To a large extent, the gap is due to the significant role of Germany’s manufacturing industry in the economy in 2019 (accounting for 26.1% of employment and 34.5% of GVA) compared to that of Spain (15.9% of employment and 22.2% of GVA). On the other hand, in Spain, both the hotels and restaurants sector and trade have a much higher relative weight than they do in Germany. In particular, we estimate that the productivity of the Spanish economy would be 15.9% higher if it had Germany’s production specialisation. In other words, the productivity gap would be reduced from 28.2% to 16.8% (Spain’s productivity would be 83.2% of Germany’s).

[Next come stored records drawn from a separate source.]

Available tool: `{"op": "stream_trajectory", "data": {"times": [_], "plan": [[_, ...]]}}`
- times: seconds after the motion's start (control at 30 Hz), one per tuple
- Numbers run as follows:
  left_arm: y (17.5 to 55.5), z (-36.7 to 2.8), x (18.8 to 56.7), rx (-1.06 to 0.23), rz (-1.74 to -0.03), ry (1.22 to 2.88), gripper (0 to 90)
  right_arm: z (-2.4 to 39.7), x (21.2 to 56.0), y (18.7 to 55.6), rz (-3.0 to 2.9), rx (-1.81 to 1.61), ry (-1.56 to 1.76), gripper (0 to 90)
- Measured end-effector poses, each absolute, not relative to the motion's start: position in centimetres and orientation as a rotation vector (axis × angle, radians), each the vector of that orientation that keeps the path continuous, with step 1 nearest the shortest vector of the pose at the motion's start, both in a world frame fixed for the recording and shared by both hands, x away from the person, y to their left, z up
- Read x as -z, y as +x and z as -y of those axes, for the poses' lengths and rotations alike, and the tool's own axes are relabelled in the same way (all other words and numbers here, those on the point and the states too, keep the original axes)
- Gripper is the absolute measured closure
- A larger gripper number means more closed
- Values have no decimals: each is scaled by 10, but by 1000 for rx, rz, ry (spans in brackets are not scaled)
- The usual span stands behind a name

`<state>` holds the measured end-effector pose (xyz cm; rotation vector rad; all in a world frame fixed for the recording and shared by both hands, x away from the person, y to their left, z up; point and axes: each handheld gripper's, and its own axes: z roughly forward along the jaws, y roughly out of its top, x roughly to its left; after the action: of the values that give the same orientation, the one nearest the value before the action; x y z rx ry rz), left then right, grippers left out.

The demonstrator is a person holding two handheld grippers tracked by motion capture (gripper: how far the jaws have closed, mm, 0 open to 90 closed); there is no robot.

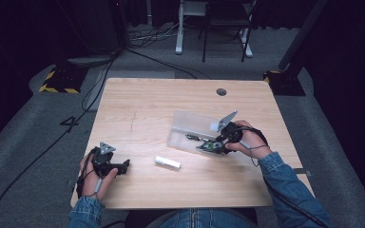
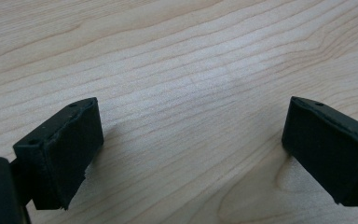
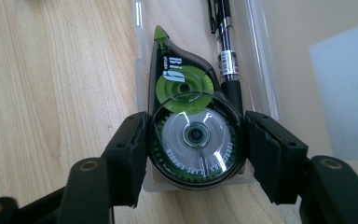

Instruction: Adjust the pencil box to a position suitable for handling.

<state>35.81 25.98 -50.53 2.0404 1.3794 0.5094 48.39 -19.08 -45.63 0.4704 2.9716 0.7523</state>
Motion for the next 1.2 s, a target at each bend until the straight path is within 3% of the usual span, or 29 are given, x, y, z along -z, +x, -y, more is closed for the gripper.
{"op": "stream_trajectory", "data": {"times": [0.33, 1.2], "plan": [[358, -260, 505, -510, -1380, 2040, 55, 191, 458, 483, -2964, -789, 531, 376], [358, -260, 505, -509, -1379, 2040, 55, 185, 448, 471, -2948, -851, 458, 382]]}}
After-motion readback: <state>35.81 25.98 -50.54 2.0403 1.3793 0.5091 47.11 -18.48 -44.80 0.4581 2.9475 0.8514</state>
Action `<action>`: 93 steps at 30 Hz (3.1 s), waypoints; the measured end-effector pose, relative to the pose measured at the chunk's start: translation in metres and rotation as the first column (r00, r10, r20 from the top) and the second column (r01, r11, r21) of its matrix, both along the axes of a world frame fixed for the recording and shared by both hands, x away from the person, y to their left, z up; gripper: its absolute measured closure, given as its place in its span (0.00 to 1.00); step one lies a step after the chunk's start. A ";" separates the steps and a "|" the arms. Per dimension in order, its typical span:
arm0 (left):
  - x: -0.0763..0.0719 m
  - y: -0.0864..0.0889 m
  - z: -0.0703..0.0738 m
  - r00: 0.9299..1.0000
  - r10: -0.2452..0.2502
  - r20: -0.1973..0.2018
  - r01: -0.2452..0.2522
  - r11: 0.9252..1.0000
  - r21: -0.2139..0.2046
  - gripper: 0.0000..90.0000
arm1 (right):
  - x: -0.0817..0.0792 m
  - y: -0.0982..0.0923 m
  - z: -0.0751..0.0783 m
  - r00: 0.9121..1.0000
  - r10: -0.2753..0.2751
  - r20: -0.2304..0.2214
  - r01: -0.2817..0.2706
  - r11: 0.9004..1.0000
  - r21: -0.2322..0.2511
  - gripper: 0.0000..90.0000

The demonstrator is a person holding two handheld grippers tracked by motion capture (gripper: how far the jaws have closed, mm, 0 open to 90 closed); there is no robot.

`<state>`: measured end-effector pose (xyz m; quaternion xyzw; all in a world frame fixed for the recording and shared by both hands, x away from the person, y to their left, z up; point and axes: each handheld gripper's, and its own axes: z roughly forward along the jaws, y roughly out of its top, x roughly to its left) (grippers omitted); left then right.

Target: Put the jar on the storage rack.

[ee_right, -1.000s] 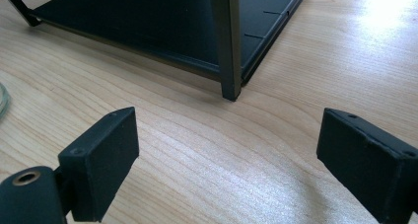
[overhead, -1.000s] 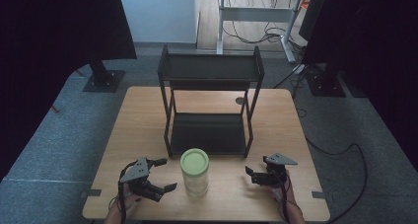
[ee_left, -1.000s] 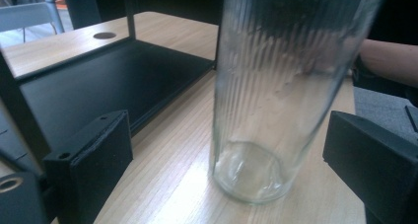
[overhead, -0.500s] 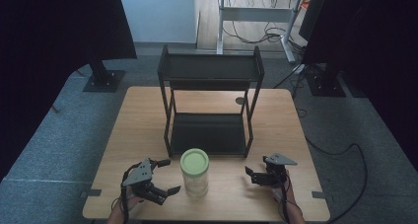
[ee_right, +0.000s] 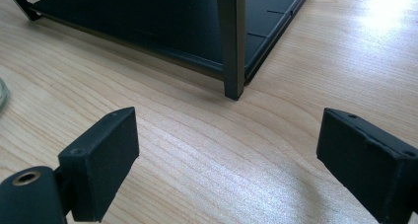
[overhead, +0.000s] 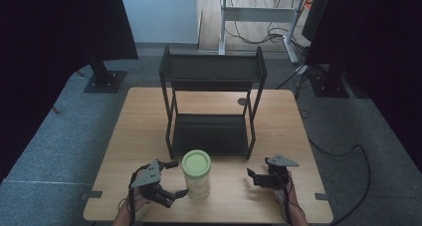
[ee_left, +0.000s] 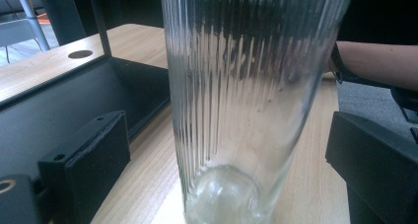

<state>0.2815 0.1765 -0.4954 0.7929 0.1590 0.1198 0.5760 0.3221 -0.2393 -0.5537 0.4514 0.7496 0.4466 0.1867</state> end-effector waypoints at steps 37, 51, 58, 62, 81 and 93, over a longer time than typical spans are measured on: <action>0.017 -0.054 -0.002 0.999 -0.038 0.014 0.038 0.999 -0.007 0.11 | -0.002 0.000 0.000 1.000 -0.012 -0.004 0.012 1.000 -0.010 0.10; 0.015 -0.054 -0.004 0.999 -0.020 0.027 0.021 0.999 -0.035 0.12 | -0.002 0.000 0.000 1.000 -0.009 -0.004 0.009 1.000 -0.016 0.10; 0.015 -0.056 -0.004 1.000 -0.016 0.018 0.017 0.999 -0.042 0.12 | -0.002 0.000 0.000 1.000 -0.008 -0.004 0.008 1.000 -0.016 0.10; 0.017 -0.055 -0.003 1.000 -0.019 0.006 0.019 0.998 -0.068 0.12 | -0.002 0.000 0.000 1.000 -0.007 -0.003 0.007 1.000 -0.017 0.10; 0.016 -0.059 0.012 0.999 -0.019 0.031 0.021 0.998 -0.065 0.12 | -0.002 0.002 0.000 1.000 -0.002 -0.005 0.002 1.000 -0.031 0.10; 0.019 -0.062 0.013 0.999 -0.012 0.030 0.013 0.999 -0.051 0.12 | -0.003 0.004 0.000 1.000 0.002 -0.003 -0.002 0.999 -0.052 0.10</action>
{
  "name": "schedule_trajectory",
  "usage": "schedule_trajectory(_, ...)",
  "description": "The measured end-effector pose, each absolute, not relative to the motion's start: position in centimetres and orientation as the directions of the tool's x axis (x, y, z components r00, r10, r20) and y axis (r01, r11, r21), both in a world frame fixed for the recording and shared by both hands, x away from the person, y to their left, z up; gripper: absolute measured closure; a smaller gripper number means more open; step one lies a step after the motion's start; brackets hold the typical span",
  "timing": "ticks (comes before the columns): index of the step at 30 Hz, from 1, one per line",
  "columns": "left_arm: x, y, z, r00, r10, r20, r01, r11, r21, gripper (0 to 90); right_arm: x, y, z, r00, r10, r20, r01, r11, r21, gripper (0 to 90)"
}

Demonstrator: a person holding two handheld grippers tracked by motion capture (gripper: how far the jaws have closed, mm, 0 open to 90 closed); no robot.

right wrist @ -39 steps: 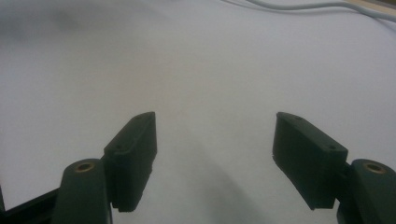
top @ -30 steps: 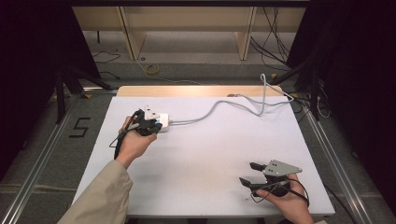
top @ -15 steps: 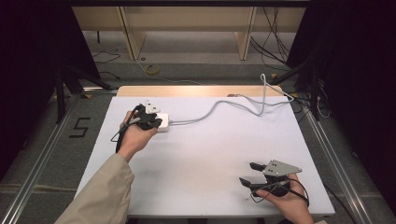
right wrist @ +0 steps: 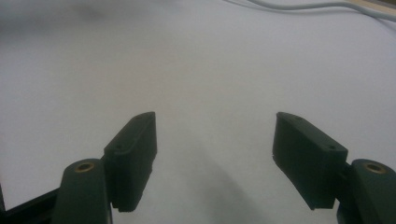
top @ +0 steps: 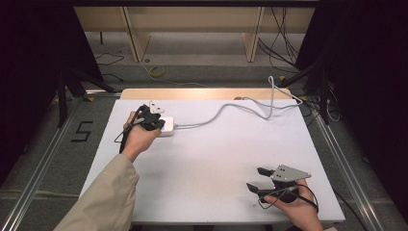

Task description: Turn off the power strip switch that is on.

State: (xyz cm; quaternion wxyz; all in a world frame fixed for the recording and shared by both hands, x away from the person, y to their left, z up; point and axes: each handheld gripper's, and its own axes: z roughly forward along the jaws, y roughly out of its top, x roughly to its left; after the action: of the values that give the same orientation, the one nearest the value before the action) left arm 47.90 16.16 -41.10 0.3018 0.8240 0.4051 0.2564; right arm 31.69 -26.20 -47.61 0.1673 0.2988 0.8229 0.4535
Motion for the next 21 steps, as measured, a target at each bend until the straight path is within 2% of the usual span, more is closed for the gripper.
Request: schedule_trajectory(21,49.8,16.3,-41.4,0.538,0.819,0.198,0.534,-0.513,0.672,89.6,31.7,-26.2,-47.6,-0.766,0.643,-0.005,0.339,0.41,0.847,31.6)
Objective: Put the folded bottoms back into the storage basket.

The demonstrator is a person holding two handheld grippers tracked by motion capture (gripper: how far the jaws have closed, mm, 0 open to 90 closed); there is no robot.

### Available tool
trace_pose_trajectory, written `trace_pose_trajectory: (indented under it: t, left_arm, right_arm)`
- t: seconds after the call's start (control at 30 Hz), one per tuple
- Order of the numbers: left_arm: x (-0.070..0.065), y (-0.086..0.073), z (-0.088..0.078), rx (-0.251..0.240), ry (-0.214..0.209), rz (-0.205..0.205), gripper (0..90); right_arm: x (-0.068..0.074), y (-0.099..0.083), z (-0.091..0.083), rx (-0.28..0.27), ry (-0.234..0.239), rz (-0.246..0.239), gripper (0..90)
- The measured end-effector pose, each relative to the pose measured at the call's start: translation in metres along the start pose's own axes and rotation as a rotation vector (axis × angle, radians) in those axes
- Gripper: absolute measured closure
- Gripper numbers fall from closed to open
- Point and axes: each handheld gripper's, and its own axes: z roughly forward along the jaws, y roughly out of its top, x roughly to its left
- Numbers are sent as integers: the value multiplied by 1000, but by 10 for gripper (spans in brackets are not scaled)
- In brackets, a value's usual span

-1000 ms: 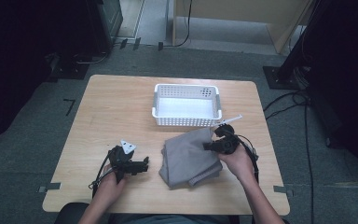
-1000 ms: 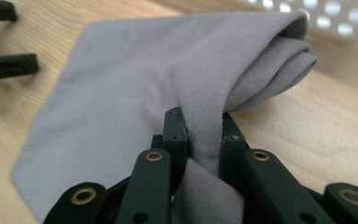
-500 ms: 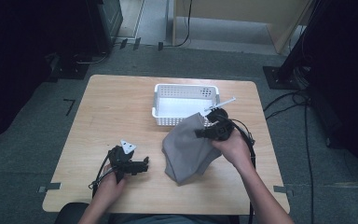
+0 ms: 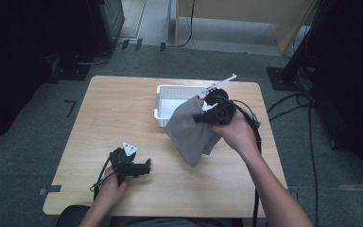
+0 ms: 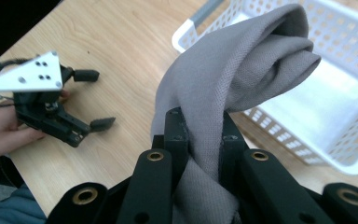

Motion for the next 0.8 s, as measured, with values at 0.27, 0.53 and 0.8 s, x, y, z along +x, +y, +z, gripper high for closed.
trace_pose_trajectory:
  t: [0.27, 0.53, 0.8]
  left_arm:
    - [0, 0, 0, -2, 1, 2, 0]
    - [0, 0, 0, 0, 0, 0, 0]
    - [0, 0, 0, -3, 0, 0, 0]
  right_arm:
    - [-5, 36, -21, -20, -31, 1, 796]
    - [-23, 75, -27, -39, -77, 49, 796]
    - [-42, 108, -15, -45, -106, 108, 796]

Another important aspect of Spain’s sectoral composition which contributes to lower productivity is the distribution of the size of companies in the economy. It is the case in all countries that larger companies tend to be more productive than those with fewer workers. This distinction is particularly relevant when comparing Spain with Germany: Spanish micro-enterprises (from 0 to 9 workers) are the main employers in market sectors (accounting for 35.5% of employment in 2019 compared to 18.6% in Germany). In contrast, the relative weight of employment in large German companies (with over 250 workers) stands at 42%, compared with 32% in Spain.
If, in addition to the sectoral composition, we also take into account the different size of the companies in each economy, we estimate that the productivity of the Spanish economy would be 28.6% higher if it had both Germany’s sectoral specialisation and its company size. In this case, the productivity gap would be reduced to 7.7%, compared to an observed gap of 28.2%.